From the very first line down to the line containing "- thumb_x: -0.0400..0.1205", write out the material exactly as it appears, and no more.

Start of Block

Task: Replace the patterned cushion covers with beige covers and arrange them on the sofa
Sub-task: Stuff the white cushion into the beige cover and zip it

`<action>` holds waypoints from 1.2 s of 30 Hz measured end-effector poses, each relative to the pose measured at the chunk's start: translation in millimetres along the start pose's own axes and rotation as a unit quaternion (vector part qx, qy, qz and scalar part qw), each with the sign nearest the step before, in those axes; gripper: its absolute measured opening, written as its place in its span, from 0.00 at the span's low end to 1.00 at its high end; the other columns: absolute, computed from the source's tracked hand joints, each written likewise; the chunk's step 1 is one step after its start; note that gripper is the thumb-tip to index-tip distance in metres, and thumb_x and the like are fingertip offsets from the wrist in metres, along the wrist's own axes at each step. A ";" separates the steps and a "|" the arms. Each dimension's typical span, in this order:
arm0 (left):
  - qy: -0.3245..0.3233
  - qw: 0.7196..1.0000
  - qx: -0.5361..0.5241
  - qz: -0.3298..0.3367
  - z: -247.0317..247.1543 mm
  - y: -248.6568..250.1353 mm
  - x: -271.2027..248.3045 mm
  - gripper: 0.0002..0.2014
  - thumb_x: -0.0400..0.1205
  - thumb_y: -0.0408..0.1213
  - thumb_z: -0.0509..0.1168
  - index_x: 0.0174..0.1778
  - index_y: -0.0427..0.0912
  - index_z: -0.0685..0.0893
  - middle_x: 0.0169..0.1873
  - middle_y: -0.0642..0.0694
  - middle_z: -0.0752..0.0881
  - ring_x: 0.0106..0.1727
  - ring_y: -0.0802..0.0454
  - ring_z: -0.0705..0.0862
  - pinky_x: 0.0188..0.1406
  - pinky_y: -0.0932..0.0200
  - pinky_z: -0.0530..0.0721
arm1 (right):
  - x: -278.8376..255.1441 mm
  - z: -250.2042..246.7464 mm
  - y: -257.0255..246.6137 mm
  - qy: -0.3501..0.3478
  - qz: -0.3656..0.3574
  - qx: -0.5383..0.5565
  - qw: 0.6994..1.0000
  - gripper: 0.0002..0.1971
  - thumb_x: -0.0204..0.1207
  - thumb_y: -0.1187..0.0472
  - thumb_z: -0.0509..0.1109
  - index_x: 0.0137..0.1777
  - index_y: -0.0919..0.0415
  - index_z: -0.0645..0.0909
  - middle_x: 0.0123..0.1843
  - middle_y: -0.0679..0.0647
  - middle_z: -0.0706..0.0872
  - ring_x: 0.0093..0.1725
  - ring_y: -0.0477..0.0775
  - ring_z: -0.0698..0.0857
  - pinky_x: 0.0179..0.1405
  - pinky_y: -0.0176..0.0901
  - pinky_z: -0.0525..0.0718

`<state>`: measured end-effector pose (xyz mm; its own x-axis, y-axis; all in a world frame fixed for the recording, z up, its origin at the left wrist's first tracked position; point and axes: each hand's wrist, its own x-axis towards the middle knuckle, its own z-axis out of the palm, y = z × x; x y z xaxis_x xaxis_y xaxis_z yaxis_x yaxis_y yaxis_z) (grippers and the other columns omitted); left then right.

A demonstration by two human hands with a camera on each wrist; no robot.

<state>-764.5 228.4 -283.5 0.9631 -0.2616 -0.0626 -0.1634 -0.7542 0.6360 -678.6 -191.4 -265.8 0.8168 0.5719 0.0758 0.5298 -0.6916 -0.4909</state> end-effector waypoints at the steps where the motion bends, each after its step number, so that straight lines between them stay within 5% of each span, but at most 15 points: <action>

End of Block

SOLUTION TO THE EXERCISE:
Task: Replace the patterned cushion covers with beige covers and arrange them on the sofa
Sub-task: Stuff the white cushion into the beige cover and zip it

`<action>` holds waypoints from 1.2 s of 30 Hz measured end-effector poses, each relative to the pose measured at the chunk's start: translation in millimetres along the start pose's own axes and rotation as a unit quaternion (vector part qx, qy, qz and scalar part qw), each with the sign nearest the step before, in those axes; gripper: its absolute measured opening, written as its place in its span, from 0.00 at the span's low end to 1.00 at its high end; the other columns: absolute, computed from the source's tracked hand joints, each written likewise; the chunk's step 1 is one step after its start; note that gripper is the thumb-tip to index-tip distance in metres, and thumb_x and the like are fingertip offsets from the wrist in metres, along the wrist's own axes at each step. A ";" separates the steps and a "|" the arms. Each dimension's typical span, in this order:
arm0 (left):
  - qy: -0.3245..0.3233
  - qw: 0.7196..1.0000
  - qx: -0.5361..0.5241
  - qz: -0.3298..0.3367
  - z: -247.0317..247.1543 mm
  - y: -248.6568..250.1353 mm
  - x: -271.2027..248.3045 mm
  - gripper: 0.0002..0.2014
  - thumb_x: -0.0400..0.1205

Thus the exercise is complete.